This might be a silly question.
So basically, I have proved the Poincare's inequality for $p=1$ case. That is, for $u\in W^{1,1}(\Omega)$, I have $||u-\bar{u}||_{L^1}\leq C||\nabla u||_{L^1}$. Here $\bar{u}$ is the average of $u$ on $\Omega$.
Now I need to get the general $p$ case, i.e., for $u\in W^{1,p}(\Omega)$, there is $||u-\bar{u}||_{L^p}\leq C||\nabla u||_{L^p}$. My professor in class argued very briefly. He said just look at $g(z)=u(z)-\bar{u}$ and $h(z)=|g(z)|^p$. Apply the pre-established $p=1$ Poincare's inequality, and it's done. But now I don't see why.

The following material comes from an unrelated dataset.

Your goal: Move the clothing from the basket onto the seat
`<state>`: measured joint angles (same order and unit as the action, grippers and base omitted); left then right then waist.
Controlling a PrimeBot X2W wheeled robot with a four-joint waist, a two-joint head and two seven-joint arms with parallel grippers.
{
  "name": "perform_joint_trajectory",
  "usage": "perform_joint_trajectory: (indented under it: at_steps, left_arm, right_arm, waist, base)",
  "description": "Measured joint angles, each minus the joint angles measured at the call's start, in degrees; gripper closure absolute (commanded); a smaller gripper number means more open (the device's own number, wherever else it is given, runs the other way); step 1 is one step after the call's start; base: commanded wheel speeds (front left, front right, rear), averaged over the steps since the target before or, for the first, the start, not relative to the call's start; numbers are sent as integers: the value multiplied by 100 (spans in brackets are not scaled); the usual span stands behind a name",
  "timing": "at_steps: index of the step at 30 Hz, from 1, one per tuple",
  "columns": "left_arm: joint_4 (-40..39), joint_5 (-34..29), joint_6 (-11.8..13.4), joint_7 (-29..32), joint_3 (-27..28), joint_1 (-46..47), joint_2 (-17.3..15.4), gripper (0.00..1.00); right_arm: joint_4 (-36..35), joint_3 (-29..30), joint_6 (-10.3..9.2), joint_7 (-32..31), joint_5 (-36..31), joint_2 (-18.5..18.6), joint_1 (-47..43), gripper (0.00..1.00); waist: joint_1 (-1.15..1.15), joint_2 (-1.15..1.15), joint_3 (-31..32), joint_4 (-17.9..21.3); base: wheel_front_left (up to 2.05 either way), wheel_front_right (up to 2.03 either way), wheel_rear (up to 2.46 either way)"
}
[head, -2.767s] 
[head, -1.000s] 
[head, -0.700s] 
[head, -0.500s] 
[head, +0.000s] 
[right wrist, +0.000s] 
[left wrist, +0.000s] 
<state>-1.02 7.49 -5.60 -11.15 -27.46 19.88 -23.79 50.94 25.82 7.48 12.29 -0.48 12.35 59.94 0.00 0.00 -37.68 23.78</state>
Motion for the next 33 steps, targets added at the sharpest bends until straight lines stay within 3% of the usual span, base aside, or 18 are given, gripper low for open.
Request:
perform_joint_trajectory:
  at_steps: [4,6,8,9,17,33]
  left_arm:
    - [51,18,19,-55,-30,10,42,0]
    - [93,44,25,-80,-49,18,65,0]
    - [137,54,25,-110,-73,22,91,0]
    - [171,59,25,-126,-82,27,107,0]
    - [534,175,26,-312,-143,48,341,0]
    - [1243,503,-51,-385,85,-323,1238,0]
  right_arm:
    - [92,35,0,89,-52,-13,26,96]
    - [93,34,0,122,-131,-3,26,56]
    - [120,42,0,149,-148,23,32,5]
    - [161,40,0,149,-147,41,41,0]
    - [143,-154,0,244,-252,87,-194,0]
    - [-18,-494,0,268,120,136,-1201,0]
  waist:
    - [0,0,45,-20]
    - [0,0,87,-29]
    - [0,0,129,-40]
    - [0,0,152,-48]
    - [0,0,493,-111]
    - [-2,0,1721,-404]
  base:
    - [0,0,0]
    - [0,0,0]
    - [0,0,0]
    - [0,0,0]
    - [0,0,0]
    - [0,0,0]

What your professor meant to say takes just one line which looks like that $$ \|g\|_{L^p}^p=\int\limits_{\Omega}|h(z)-\overline{h}|\,dz\leqslant C\!\!\int\limits_{\Omega}|\nabla h(z)|\,dz\leqslant Cp\!\!\int\limits_{\Omega}|\nabla g(z)|^{p-1}|\nabla g(z)|\,dz\leqslant \|g\|_{L^p}^{p-1}\|\nabla g\|_{L^p} $$ where the Hölder's inequality is applied with the conjugate exponents $p$ and $p'=p/(p-1)$. But to follow this way one should have chosen $h(z)-\overline{h}=|g(z)|^p\,$ which immediately implies $g\equiv 0$, i.e., $u\equiv\overline{u}=const$. Taking just $h(z)=|g(z)|^p$ doesn't work. A miscalculation can be corrected if only one takes $\,h(z)=g(z)|g(z)|^{p-1}$ in order to start with the Poincaré-like inequality $$ \int\limits_{\Omega}|h(z)|\,dz\leqslant C\!\!\int\limits_{\Omega}|\nabla h(z)|\,dz\quad\forall\, h\in W^{1,1}(\Omega)\,\colon \int\limits_{\Omega} h(z)|h(z)|^{-1/p'}\,dz=0. \tag{$\ast$} $$ Proving $(\ast)$ by inverse argument amounts to a trivial exercise due to the obvious fact that $h(z)|h(z)|^{-1/p'}=g(z)=u(z)-\overline{u}$, and hence $$ \int\limits_{\Omega} h(z)|h(z)|^{-1/p'}\,dz=0 \iff \int\limits_{\Omega} g(z)\,dz=\int\limits_{\Omega} \bigl(u(z)-\overline{u}\bigr)\,dz=0. $$ But it is rather doubtful whether any direct proof of $(\ast)$ be known as yet.